No generation may occur before all declarations are complete.

4. Consistency Checking

Before execution, ritual systems must be checked for:

  • internal consistency between dimensions
  • absence of implicit permissions
  • alignment between provenance and symbolic allowance
  • compatibility with platform constraints

Inconsistencies must be resolved structurally, not compensated for in content.

5. Execution Method

Execution refers to the generation of ritual outputs under declared constraints.

During execution:

  • outputs are treated as evidence, not success
  • deviations are logged, not corrected ad hoc
  • no mid-execution constraint changes are permitted

Execution does not validate a system.

6. Evaluation Without Affect

Evaluation is conducted without reference to:

  • emotional impact
  • aesthetic quality
  • preference or enjoyment
  • perceived success or failure

Evaluation criteria are limited to:

  • constraint compliance
  • absence of drift signals
  • structural integrity of outputs

Outputs that comply are accepted regardless of appeal.

7. Violation Handling

When a violation is detected:

  • the violation is classified by dimension
  • the violating output is rejected
  • the cause is traced to a structural declaration

Violations trigger revision of structure, not relaxation of rules.

8. Revision vs Rejection

Revision is permitted when:

  • violations reveal ambiguous constraints
  • declarations conflict unintentionally
  • platform limits require structural adjustment

Rejection is required when:

  • violations persist across revisions
  • expressive behavior cannot be constrained
  • drift recurs after re-centering

Rejected systems are archived, not deleted.

9. Iteration Discipline

Iteration explores constraint boundaries.

Iteration must not:

  • pursue improvement
  • chase output quality
  • reduce constraints for convenience

Iteration ends when constraints are proven stable or the system is rejected.

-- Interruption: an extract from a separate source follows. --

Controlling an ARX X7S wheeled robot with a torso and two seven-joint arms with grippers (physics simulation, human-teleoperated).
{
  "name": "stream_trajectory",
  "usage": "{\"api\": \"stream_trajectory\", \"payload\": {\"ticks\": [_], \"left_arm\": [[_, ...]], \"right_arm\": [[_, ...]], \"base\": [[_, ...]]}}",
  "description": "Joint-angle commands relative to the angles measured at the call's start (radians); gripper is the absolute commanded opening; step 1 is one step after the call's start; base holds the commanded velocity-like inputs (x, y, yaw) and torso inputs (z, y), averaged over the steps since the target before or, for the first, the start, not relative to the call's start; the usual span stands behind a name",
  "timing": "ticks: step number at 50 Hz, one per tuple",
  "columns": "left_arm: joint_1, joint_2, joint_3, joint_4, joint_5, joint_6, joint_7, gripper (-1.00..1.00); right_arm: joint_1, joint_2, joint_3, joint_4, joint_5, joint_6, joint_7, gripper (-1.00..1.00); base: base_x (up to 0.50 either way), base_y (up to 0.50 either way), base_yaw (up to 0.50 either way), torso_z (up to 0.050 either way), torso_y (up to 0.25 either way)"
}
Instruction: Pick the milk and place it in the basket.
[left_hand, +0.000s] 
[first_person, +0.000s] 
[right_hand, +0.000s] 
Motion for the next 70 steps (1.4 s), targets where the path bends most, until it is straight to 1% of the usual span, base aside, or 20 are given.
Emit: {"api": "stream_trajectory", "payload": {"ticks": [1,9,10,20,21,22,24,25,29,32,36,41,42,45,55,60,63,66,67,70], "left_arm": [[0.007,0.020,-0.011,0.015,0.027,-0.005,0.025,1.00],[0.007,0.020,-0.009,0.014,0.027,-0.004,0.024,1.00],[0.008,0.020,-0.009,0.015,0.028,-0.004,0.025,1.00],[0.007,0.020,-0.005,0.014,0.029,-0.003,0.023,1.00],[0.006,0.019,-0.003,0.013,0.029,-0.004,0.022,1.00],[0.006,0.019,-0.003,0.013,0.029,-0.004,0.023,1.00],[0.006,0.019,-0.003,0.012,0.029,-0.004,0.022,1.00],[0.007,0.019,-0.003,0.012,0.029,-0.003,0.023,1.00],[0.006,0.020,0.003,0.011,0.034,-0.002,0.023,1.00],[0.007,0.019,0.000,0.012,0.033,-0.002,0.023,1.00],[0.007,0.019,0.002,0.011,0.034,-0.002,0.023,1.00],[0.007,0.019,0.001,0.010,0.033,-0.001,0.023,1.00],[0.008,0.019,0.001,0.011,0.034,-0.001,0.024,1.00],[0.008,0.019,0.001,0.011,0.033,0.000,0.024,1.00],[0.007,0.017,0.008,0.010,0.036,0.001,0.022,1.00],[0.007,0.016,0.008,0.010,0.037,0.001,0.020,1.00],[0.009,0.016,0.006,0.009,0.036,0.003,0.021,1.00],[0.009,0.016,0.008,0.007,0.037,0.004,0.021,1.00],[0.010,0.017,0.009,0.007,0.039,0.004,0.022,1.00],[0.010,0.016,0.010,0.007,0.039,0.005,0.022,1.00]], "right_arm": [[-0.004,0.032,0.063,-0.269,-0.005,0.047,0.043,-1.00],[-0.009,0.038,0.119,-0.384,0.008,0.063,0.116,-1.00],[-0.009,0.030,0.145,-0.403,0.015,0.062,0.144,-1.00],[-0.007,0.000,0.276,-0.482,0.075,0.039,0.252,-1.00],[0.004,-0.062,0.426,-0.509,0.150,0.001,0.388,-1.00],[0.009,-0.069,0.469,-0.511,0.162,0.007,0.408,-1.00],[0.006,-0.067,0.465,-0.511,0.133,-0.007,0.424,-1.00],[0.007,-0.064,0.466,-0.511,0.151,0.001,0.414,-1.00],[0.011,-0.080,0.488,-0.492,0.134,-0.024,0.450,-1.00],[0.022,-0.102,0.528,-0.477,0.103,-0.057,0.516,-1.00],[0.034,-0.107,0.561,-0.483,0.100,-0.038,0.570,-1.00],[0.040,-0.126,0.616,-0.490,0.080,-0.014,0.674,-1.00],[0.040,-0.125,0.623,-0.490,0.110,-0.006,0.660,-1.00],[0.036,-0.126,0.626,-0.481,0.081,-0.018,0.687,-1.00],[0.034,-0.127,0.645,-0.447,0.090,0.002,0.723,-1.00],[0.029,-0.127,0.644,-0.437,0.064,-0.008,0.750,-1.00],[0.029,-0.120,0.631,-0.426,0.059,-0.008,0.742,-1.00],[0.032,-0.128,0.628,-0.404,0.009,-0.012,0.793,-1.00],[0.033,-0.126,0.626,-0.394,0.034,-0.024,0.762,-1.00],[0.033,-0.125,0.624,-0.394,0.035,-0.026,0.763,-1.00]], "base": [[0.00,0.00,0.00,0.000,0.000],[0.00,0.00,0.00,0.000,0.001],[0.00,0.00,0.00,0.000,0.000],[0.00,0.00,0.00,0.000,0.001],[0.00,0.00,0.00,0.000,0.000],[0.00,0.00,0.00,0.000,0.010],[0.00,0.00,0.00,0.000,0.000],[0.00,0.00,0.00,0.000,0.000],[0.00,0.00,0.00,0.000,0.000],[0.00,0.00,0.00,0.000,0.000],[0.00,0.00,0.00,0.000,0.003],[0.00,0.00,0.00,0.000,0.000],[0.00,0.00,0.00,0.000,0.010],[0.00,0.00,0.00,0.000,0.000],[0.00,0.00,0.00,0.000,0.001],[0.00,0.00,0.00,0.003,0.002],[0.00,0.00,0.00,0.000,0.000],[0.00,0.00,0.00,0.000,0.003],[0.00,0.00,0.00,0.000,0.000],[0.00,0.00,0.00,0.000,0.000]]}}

10. Documentation and Logging

All actions must be logged:

  • executions
  • violations
  • revisions
  • rejections

Logs must record what changed and why procedurally.

Narrative justification is forbidden.

11. Failure Conditions

These methods are considered failed if:

  • evaluation becomes affective
  • constraints are altered mid-execution
  • violations are tolerated
  • revision replaces enforcement

Failure requires suspension of active systems.

12. Systemic Role

Methods ensure that ritual system construction remains procedural, auditable, and resistant to expressive drift.

They translate canonical principles into executable lab practice.